"You have to work hard to offend Christians. By nature, Christians are the most forgiving, understanding, and thoughtful group of people I've ever dealt with. They never assume the worst. They appreciate the importance of having different perspectives. They're slow to anger, quick to forgive, and almost never make rash judgments or act in anything less than a spirit of total love . . . No, wait--I'm thinking of Labrador retrievers!" David Learn, 1998

Monday, January 3, 2011

Slightly soiled

     Have you blown it yet? I have. On New Years Day I was squatting down trying to cram Tupperware bowls and lids into a low cupboard that was already jumbled with them and they kept tumbling out.
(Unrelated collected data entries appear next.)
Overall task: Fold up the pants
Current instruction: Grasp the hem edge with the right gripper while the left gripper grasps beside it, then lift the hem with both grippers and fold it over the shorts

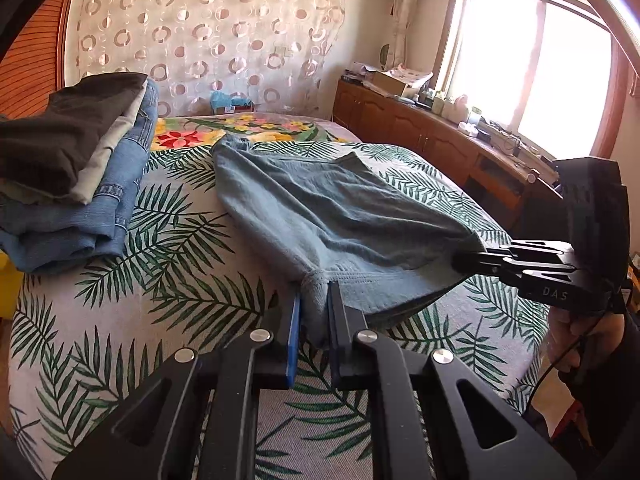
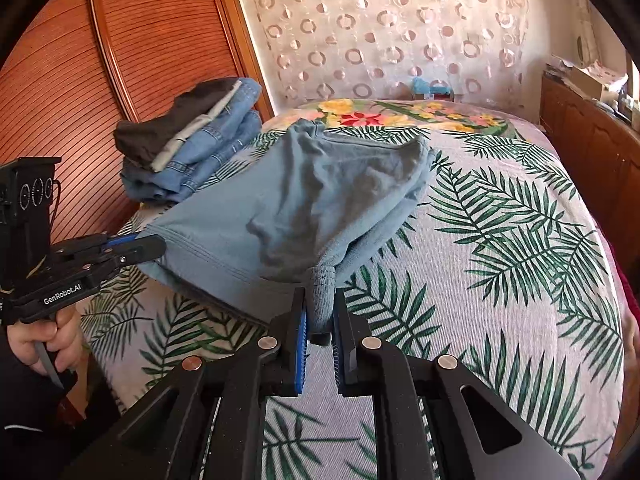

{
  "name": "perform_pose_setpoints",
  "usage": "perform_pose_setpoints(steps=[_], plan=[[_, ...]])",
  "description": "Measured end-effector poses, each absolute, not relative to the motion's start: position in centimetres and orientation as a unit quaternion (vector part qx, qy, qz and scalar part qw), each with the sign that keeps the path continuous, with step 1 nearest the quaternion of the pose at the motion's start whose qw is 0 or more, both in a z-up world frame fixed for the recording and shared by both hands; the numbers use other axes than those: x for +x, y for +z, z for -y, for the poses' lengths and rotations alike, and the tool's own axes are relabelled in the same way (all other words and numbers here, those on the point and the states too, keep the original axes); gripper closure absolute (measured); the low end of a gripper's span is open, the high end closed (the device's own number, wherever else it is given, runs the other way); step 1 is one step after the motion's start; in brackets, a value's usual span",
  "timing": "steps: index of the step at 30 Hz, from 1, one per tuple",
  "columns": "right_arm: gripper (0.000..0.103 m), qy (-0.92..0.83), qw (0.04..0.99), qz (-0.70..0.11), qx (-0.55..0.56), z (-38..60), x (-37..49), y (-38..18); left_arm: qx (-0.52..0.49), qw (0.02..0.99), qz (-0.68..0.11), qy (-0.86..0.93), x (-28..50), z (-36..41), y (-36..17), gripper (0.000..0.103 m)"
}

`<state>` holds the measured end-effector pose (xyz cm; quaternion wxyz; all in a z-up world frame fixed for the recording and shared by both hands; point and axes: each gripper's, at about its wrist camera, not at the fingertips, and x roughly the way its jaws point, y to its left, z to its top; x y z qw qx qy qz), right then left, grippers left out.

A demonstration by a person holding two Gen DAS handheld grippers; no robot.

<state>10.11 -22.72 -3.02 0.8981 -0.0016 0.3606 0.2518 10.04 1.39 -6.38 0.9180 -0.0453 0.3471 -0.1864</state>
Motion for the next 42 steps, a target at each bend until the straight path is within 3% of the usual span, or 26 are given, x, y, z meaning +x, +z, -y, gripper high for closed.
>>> perform_pose_setpoints(steps=[42], plan=[[0.092,0.261,0.912,-0.315,-0.003,26.8,1.6,1.9,-0.017,0.932,-0.291,-0.216,4.3,-0.2,-1.5,0.09]])
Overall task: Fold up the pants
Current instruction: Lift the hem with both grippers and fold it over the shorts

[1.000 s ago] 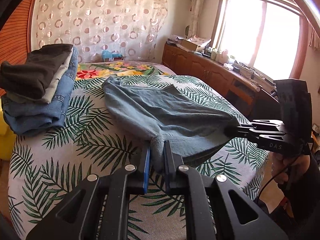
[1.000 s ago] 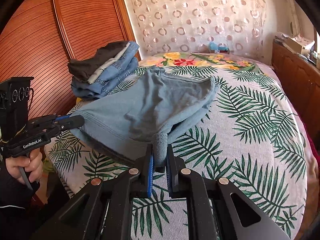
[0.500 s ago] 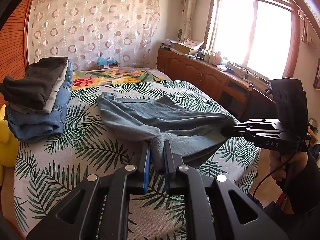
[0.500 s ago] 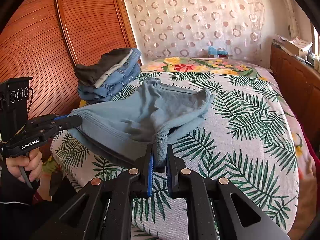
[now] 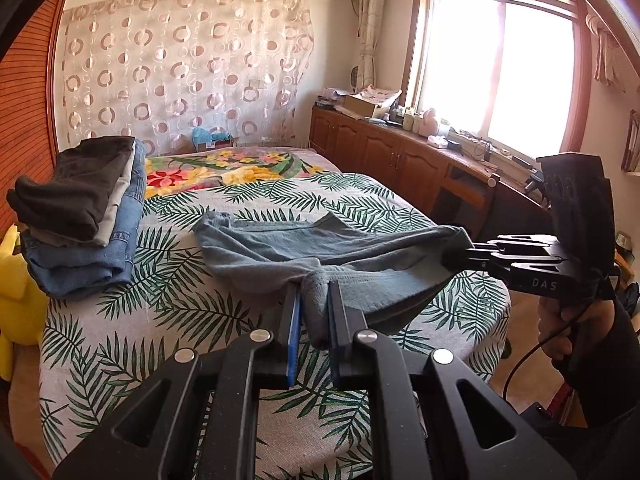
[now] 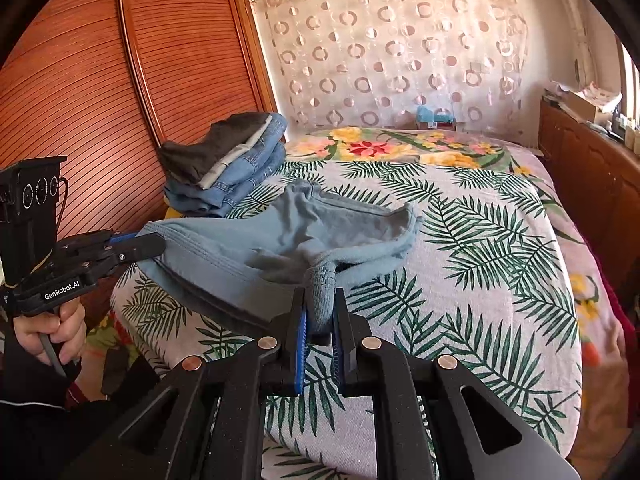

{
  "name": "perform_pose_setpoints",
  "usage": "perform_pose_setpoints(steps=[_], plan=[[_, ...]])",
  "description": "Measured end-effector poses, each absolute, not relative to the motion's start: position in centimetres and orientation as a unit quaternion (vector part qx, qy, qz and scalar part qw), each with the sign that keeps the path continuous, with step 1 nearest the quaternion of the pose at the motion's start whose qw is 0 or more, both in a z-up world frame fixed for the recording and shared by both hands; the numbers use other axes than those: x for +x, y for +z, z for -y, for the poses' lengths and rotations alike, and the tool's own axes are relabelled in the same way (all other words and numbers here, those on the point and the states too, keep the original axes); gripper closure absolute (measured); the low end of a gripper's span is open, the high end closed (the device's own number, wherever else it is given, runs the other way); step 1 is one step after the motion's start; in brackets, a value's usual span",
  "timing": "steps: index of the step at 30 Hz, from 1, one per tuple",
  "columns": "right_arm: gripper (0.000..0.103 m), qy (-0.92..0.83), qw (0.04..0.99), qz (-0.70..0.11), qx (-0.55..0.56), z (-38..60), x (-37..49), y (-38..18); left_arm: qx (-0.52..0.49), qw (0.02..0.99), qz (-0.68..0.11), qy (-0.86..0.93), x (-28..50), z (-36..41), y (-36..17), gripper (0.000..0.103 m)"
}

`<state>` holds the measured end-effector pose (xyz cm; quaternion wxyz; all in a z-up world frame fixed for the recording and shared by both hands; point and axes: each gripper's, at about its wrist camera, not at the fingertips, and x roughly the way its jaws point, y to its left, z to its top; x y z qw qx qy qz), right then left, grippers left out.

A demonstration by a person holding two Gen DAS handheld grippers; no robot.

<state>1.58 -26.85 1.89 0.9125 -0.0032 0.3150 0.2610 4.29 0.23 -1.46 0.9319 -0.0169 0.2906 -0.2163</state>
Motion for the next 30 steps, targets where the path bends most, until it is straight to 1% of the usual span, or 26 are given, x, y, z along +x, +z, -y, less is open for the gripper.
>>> perform_pose_setpoints(steps=[8,13,20,30], plan=[[0.092,0.264,0.915,-0.304,-0.006,27.4,0.4,2.6,-0.013,0.934,-0.279,-0.224,3.1,-0.1,-0.5,0.09],[0.092,0.264,0.914,-0.309,-0.005,27.8,0.4,2.2,-0.019,0.927,-0.3,-0.223,4.5,-0.2,-2.1,0.09],[0.092,0.258,0.906,-0.334,-0.001,26.7,3.0,0.2,-0.028,0.922,-0.322,-0.214,6.6,-0.4,-4.2,0.09],[0.092,0.249,0.916,-0.314,0.002,25.0,7.9,0.9,-0.027,0.933,-0.3,-0.195,10.6,-0.8,-2.9,0.09]])
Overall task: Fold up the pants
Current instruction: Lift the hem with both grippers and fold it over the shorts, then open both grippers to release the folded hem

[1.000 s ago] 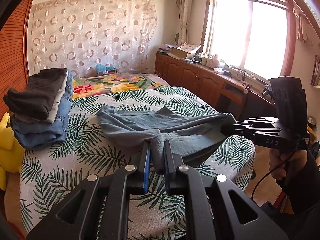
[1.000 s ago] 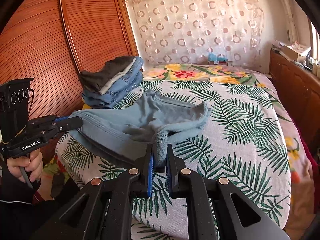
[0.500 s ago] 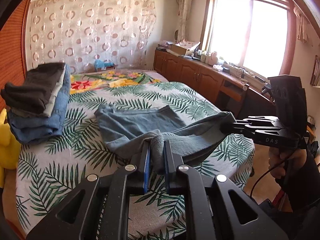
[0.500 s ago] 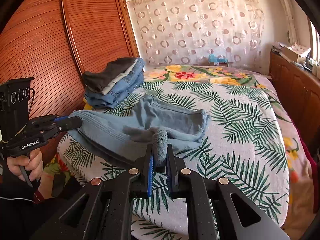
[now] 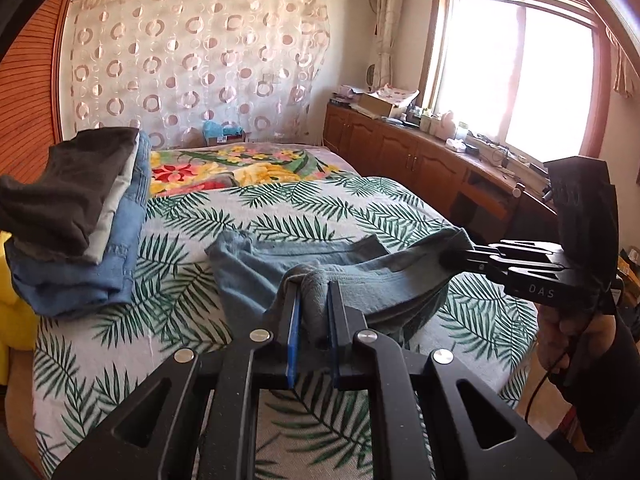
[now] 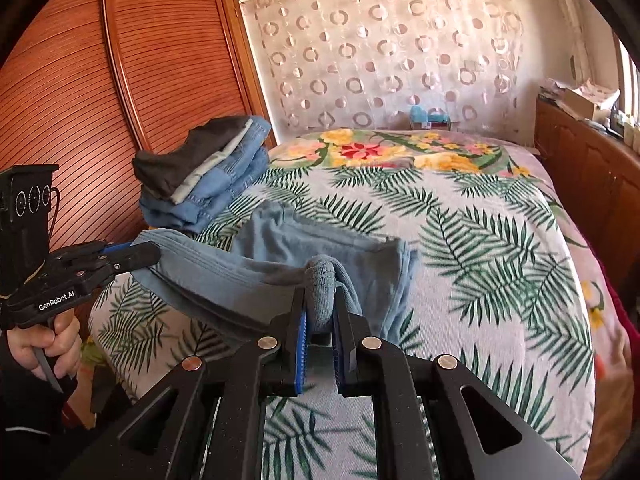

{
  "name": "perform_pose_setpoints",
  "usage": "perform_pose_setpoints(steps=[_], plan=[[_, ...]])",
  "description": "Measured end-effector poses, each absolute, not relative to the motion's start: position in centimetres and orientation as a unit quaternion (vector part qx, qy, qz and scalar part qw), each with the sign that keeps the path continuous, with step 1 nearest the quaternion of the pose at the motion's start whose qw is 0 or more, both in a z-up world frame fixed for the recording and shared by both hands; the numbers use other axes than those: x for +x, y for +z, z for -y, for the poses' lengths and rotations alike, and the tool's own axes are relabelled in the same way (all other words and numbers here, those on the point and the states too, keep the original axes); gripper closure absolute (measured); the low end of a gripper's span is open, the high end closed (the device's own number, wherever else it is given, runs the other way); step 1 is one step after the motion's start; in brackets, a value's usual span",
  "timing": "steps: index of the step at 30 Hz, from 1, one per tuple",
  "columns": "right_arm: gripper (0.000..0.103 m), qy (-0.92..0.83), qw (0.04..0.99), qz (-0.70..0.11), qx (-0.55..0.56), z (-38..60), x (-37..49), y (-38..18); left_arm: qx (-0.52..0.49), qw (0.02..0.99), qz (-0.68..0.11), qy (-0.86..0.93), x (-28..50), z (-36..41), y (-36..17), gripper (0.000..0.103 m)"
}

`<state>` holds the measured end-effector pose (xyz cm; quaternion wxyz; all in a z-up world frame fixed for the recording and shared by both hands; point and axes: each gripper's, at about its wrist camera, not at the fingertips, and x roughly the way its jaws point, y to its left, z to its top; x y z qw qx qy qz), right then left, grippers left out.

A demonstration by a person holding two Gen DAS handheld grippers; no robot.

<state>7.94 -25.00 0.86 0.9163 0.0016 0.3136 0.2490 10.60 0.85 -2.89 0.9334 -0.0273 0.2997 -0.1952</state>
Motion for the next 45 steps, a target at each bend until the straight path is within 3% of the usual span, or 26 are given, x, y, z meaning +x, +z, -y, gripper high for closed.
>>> perform_pose_setpoints(steps=[19,24,26,31,32,34,38,40,42,45], plan=[[0.092,0.228,0.913,-0.338,-0.002,21.9,15.9,-1.5,-0.018,0.929,-0.329,-0.168,15.5,-0.8,-5.2,0.09],[0.092,0.224,0.909,-0.352,-0.007,21.2,17.2,-2.8,-0.013,0.926,-0.342,-0.161,15.7,-0.9,-6.2,0.075],[0.092,0.222,0.908,-0.356,-0.01,21.2,17.4,-3.1,-0.01,0.926,-0.341,-0.16,15.5,-1.0,-6.3,0.054],[0.092,0.223,0.909,-0.352,-0.009,21.1,17.5,-3.2,-0.018,0.923,-0.349,-0.164,15.2,-1.7,-6.7,0.051],[0.092,0.224,0.909,-0.352,-0.009,21.1,17.5,-3.2,-0.019,0.922,-0.351,-0.165,15.2,-1.7,-6.9,0.037],[0.09,0.224,0.91,-0.35,-0.012,21.2,17.4,-3.2,-0.027,0.92,-0.354,-0.169,15.1,-2.0,-7.2,0.025],[0.086,0.221,0.913,-0.341,-0.019,21.6,16.9,-3.0,-0.025,0.918,-0.362,-0.161,14.9,-2.2,-8.0,0.025],[0.079,0.215,0.917,-0.335,-0.025,21.9,16.5,-2.7,-0.024,0.917,-0.365,-0.16,14.7,-2.3,-8.3,0.025],[0.064,0.21,0.92,-0.329,-0.028,22.3,15.9,-2.2,-0.022,0.915,-0.372,-0.156,14.5,-2.5,-8.8,0.025],[0.058,0.211,0.921,-0.327,-0.026,23.3,15.0,-1.9,-0.016,0.911,-0.383,-0.149,14.5,-2.6,-9.6,0.025]])
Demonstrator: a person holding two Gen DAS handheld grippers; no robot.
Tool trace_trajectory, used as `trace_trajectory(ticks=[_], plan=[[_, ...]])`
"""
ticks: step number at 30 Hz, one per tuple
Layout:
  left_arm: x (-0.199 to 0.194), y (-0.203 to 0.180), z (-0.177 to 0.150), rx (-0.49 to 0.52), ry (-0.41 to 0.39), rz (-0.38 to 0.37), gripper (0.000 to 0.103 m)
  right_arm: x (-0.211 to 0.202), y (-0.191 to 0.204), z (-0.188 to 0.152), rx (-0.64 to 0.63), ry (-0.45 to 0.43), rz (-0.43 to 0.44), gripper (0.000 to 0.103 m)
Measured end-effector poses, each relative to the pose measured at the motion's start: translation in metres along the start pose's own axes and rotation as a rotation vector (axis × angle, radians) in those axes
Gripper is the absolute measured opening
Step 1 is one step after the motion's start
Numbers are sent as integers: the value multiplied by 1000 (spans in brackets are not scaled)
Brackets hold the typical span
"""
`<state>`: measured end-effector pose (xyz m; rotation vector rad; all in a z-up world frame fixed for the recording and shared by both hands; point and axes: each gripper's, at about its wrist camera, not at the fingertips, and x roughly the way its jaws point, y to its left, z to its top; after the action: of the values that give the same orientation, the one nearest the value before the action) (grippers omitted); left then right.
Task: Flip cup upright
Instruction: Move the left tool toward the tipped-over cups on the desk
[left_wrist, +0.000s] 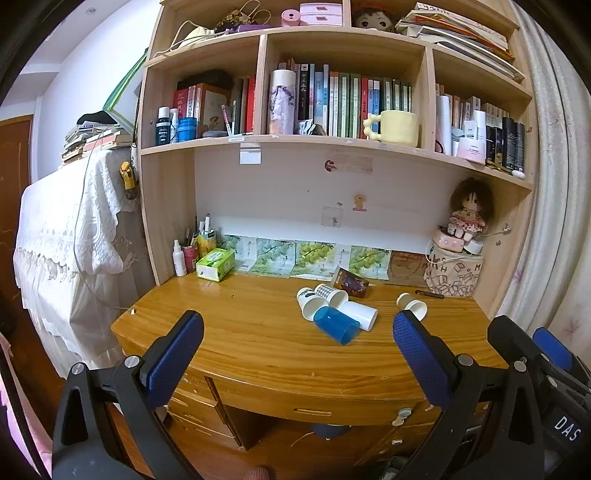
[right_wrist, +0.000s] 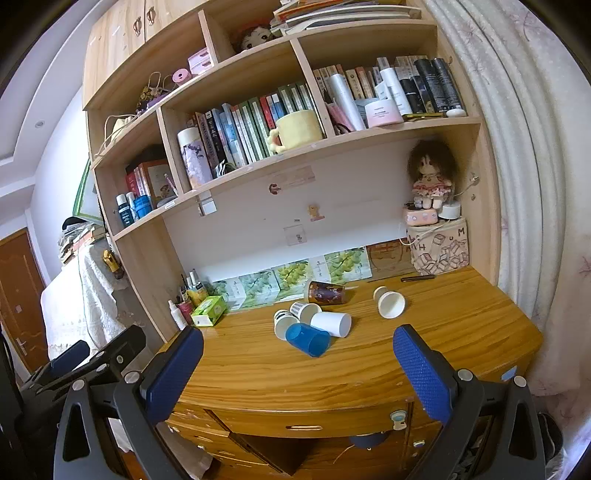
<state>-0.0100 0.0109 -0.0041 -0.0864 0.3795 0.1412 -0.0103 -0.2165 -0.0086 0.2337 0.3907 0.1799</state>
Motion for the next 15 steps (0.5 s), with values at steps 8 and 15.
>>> trace_trajectory(ticks=[8,15], plan=[[30,4,4,-1,53,-22,102,19,5,4,-3,24,-12,103],[75,12,15,17,104,-58,102,51,8,7,17,58,-47,103]])
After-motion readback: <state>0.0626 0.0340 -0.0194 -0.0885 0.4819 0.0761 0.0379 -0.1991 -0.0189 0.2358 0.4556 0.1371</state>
I said, "Oh, darn!" It wasn't a mortal sin or anything but it came out of an irritation antithetical to the serene trust in God as sovereign-over-every-detail-of-my-life I had intended to exhibit this year.
     I had to re-center. Whether I am reflecting that truth in my life or not, He is the "Blessed Controller of All Things," as one wonderful women's Bible teacher put it.
     Isn't it a bummer when muddy footprints mess up your clean house? When you get a stain on a new blouse, a dent in your new car? I remember when Ben was only one week old, it was slightly disillusioning to find microscopic crescents of dirt under his tiny fingernails. Yes, of course I bathed him. But he still managed to get "used"- looking in that short span of time. 
     It seems a shame that everything new now will--guaranteed--become worn, dented, dingy, tattered, lost, or broken (some relationships included)? Like it or not, this is a world in which everything is subject to moth, rust and, well, the second law of thermodynamics. .  . It wasn't the original design but on the other hand, it isn't Plan B. Part of the original plan was that the original plan would be allowed to be corrupted and replaced with something better. Corrupted--that's already happened. Replaced by something better--that's still to come.
     My friend Carol Bishop used to point out that if everything were perfect in this life, we wouldn't long for the next one.
     Her longing paid off. She's living in that perfect life now.
     This year will get used-looking, too, as we trudge across the pages of January and beyond. We will scribble things into the squares of our future and have to cross some of them out--or wish we could. But our Father has a big eraser that can correct our mistakes. He has refreshing water which, in addition to quenching our thirst, can wash our dusty feet and cleanse our soiled souls. His life in us is a fountain, a fresh spring bubbling up, continually renewing His perfect life within us as we live out our imperfect ones in an imperfect world. We can be refreshed, can start over, every time we step aside, physically or internally, and spend a few minutes hanging out with him.

Today I am thankful for storm drains.